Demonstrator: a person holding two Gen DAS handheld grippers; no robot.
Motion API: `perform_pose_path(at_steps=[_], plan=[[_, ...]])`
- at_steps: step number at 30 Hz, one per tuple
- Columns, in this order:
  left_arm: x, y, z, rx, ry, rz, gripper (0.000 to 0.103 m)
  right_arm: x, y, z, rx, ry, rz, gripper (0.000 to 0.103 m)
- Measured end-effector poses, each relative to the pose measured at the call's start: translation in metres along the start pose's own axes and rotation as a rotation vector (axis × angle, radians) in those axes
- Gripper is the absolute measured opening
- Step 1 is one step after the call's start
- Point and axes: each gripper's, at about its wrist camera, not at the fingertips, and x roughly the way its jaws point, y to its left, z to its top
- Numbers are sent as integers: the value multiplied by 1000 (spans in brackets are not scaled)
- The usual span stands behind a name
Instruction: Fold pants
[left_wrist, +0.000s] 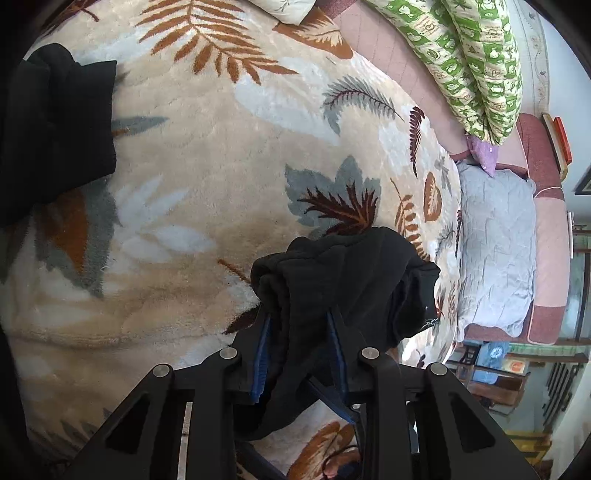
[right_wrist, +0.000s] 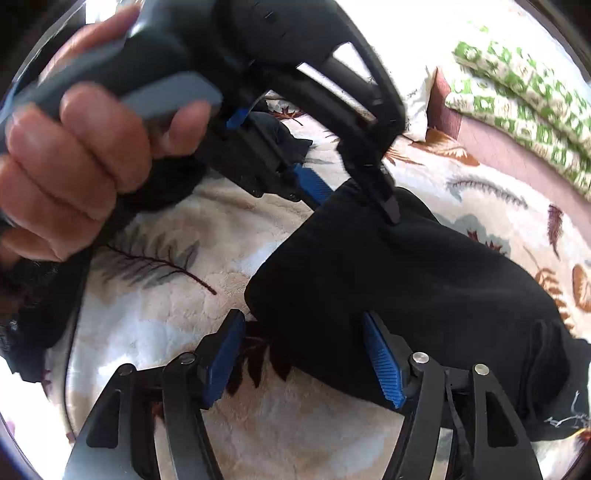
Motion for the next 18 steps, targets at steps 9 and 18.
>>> perform_pose_path(at_steps=[9, 18], plan=[[-6, 7, -6, -58, -10, -68, 27, 9, -29, 2, 124, -31, 0, 19], [-26, -22, -34, -66, -79, -172, 26, -42, -73, -4, 265, -109, 152, 16]])
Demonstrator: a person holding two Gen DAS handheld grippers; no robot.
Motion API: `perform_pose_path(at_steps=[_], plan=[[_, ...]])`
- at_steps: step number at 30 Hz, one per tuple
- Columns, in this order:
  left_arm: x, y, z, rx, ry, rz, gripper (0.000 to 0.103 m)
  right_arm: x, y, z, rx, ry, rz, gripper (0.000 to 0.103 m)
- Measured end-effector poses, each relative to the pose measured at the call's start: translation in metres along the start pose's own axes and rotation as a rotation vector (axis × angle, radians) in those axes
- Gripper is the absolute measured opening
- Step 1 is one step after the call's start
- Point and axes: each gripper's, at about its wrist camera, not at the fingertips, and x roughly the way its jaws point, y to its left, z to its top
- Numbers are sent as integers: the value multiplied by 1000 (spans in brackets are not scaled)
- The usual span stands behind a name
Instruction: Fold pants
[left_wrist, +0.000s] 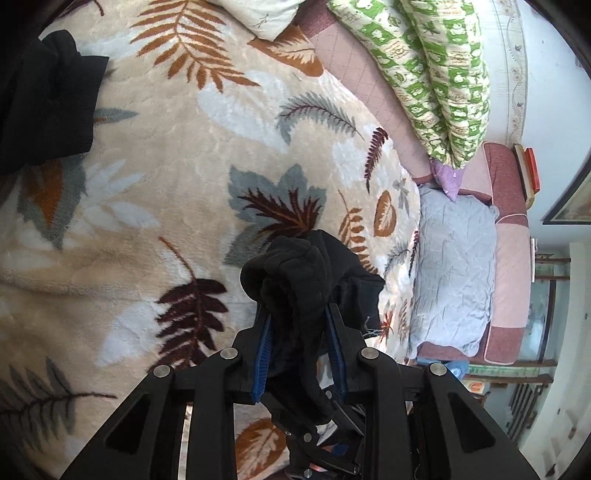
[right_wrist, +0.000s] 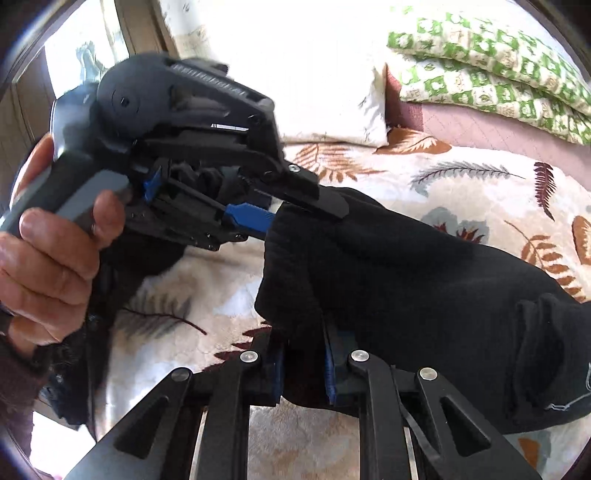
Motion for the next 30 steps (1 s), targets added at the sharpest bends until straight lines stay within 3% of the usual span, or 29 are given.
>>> perform_pose_path(at_steps=[4, 8, 16, 23, 27, 30], plan=[[0, -34, -14, 38, -17, -9, 25, -28, -23, 4, 90, -45, 54, 16], [27, -80, -29, 108, -1, 18, 25, -64, -63, 4, 197, -100, 90, 16], [170, -158, -44, 169, 160, 82, 23, -111, -171, -29, 461, -171, 121, 16], [285, -196, -52, 223, 262, 245, 23, -120, -269, -74, 721, -206, 145, 16], [323, -196, -52, 184, 296, 302, 22, -108, -296, -95, 802, -168, 189, 17], [313, -208, -55, 184, 278, 253, 23, -111, -306, -100, 828, -172, 240, 20]])
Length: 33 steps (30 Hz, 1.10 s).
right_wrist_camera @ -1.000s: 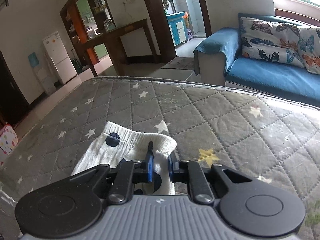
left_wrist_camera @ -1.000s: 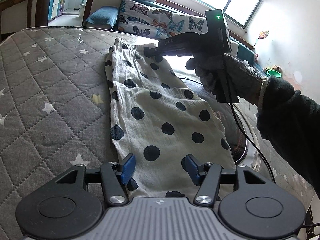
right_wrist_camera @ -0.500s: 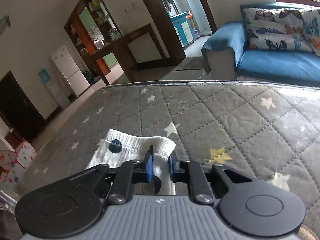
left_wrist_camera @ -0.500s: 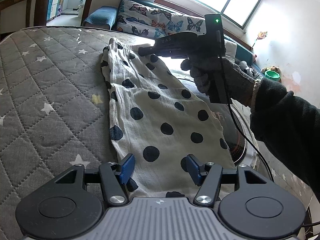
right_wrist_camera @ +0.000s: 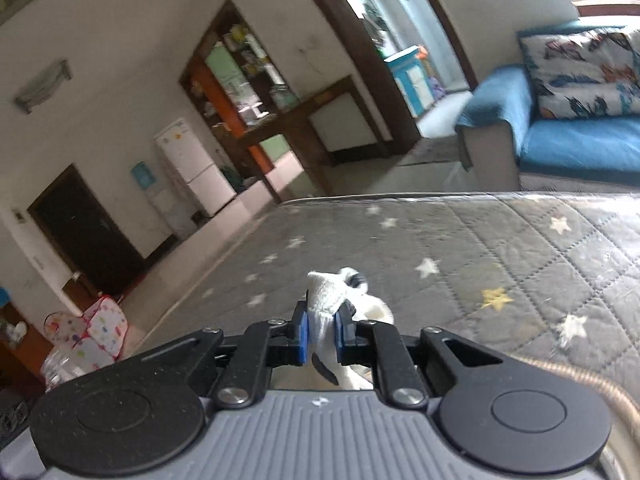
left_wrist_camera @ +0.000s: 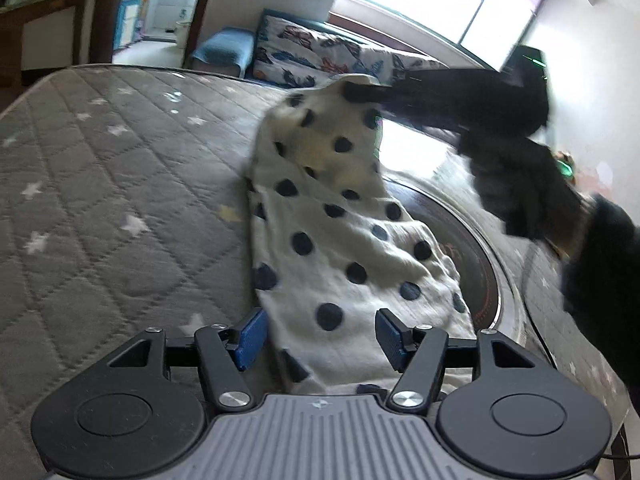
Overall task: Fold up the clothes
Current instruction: 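Lift the waistband with the right tool and fold it over the legs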
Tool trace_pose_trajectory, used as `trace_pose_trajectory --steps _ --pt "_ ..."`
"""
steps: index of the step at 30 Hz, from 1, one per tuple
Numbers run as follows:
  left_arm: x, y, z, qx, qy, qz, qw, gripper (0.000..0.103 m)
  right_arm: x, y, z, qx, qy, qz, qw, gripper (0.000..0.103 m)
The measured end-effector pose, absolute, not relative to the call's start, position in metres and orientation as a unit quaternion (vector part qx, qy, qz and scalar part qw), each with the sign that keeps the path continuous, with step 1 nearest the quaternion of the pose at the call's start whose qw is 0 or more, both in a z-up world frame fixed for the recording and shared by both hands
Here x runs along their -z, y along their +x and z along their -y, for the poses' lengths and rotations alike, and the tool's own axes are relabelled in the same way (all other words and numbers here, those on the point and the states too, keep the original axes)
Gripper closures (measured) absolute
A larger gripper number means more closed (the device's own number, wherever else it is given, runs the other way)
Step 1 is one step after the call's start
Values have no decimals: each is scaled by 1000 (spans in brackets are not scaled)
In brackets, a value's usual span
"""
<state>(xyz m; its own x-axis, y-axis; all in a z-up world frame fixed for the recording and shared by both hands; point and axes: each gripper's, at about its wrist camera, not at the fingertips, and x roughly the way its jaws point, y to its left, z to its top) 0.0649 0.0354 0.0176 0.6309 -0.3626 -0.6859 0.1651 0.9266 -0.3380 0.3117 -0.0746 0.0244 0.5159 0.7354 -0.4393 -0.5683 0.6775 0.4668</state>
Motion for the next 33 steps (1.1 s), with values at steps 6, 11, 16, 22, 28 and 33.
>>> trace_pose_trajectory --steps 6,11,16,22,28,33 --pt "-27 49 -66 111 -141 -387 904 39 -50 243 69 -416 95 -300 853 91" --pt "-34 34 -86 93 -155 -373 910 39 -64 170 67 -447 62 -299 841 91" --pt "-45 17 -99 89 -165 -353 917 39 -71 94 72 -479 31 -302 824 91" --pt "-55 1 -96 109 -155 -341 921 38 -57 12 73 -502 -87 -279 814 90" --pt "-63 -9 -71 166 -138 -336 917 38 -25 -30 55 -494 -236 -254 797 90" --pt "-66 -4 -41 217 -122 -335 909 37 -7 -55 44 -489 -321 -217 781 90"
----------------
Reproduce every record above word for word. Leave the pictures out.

Demonstrator: a person holding two Gen DAS handheld grippers; no robot.
Motion API: `perform_pose_path(at_steps=[_], plan=[[_, ...]])`
- at_steps: step number at 30 Hz, one per tuple
- Columns, in this order:
  left_arm: x, y, z, rx, ry, rz, gripper (0.000 to 0.103 m)
  right_arm: x, y, z, rx, ry, rz, gripper (0.000 to 0.103 m)
- Measured end-effector poses, each relative to the pose measured at the call's start: translation in metres along the start pose's own axes and rotation as a rotation vector (axis × angle, radians) in those axes
- Gripper is the absolute measured opening
- Step 1 is one step after the call's start
- Point and axes: each gripper's, at about its wrist camera, not at the fingertips, and x roughly the way its jaws point, y to its left, z to its top
- Numbers are sent as integers: the value multiplied by 1000 (spans in brackets are not scaled)
- The usual span stands behind a name
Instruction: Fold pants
[left_wrist, +0.000s] 
[right_wrist, +0.000s] 
Motion for the next 18 steps, targets at steps 9 and 18.
>>> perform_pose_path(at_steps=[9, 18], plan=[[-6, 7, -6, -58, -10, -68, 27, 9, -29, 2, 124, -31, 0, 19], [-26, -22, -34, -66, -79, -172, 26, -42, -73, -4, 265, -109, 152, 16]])
Demonstrator: a person holding two Gen DAS handheld grippers; no robot.
Motion API: `perform_pose_path(at_steps=[_], plan=[[_, ...]])`
- at_steps: step number at 30 Hz, one per tuple
- Columns, in this order:
  left_arm: x, y, z, rx, ry, rz, gripper (0.000 to 0.103 m)
  right_arm: x, y, z, rx, ry, rz, gripper (0.000 to 0.103 m)
- Measured end-effector poses, each relative to the pose measured at the call's start: translation in metres along the start pose's own axes and rotation as a rotation vector (axis × angle, radians) in those axes
- Gripper is the absolute measured opening
- Step 1 is one step after the call's start
- Point and axes: each gripper's, at about its wrist camera, not at the fingertips, and x roughly the way its jaws point, y to its left, z to its top
- Numbers are sent as integers: the value multiplied by 1000 (spans in brackets are not scaled)
- The usual span stands behind a name
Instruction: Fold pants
[left_wrist, +0.000s] 
[right_wrist, +0.000s] 
Motion for the next 30 steps (1 s), targets added at the sharpest bends until straight lines stay within 3% of the usual span, or 29 are given.
>>> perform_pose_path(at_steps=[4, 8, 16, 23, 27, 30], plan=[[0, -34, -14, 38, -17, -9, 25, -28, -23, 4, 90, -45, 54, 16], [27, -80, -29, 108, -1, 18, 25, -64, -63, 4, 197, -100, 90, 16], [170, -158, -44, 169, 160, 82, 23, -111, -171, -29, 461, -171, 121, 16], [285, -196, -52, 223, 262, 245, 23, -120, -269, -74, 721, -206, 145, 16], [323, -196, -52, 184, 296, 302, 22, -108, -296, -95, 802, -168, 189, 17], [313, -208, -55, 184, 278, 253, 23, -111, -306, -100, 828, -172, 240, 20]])
Length: 33 steps (30 Hz, 1.10 s).
right_wrist_camera @ -1.000s: 
left_wrist_camera @ -1.000s: 
right_wrist_camera @ -0.500s: 
left_wrist_camera @ -0.500s: 
right_wrist_camera @ +0.000s: 
left_wrist_camera @ +0.000s: 
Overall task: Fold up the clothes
Current instruction: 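Lift the waistband with the right tool and fold it over the legs
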Tool trace_pose_trajectory, used as `trace_pose_trajectory --steps _ --pt "_ ..."`
"""
steps: index of the step at 30 Hz, from 1, one per tuple
Numbers run as follows:
  left_arm: x, y, z, qx, qy, qz, qw, gripper (0.000..0.103 m)
  right_arm: x, y, z, qx, qy, qz, qw, gripper (0.000..0.103 m)
The measured end-effector pose, absolute, not relative to the call's start, position in metres and orientation as a unit quaternion (vector part qx, qy, qz and scalar part qw), each with the sign that keeps the path continuous, with step 1 nearest the quaternion of the pose at the call's start whose qw is 0 or more, both in a z-up world frame fixed for the recording and shared by both hands
Here x runs along their -z, y along their +x and z along their -y, for the poses' lengths and rotations alike, and the tool's own axes are relabelled in the same way (all other words and numbers here, those on the point and the states too, keep the original axes)
Gripper closures (measured) absolute
A larger gripper number means more closed (the device's own number, wherever else it is given, runs the other way)
Step 1 is one step after the call's start
Values have no decimals: each is scaled by 1000 (spans in brackets are not scaled)
In brackets, a value's usual span
"""
<state>(xyz m; its own x-axis, y-axis; all in a z-up world frame fixed for the recording and shared by both hands; point and axes: each gripper's, at about its wrist camera, not at the fingertips, and x roughly the way its jaws point, y to its left, z to its top) 0.0649 0.0354 0.0176 0.6309 -0.3626 -0.6859 0.1651 0.9266 -0.3380 0.3117 -0.0746 0.0244 0.5159 0.7354 -0.4393 -0.5683 0.6775 0.4668</state>
Motion for the next 33 steps (1.1 s), with values at steps 6, 11, 16, 22, 28 and 33.
>>> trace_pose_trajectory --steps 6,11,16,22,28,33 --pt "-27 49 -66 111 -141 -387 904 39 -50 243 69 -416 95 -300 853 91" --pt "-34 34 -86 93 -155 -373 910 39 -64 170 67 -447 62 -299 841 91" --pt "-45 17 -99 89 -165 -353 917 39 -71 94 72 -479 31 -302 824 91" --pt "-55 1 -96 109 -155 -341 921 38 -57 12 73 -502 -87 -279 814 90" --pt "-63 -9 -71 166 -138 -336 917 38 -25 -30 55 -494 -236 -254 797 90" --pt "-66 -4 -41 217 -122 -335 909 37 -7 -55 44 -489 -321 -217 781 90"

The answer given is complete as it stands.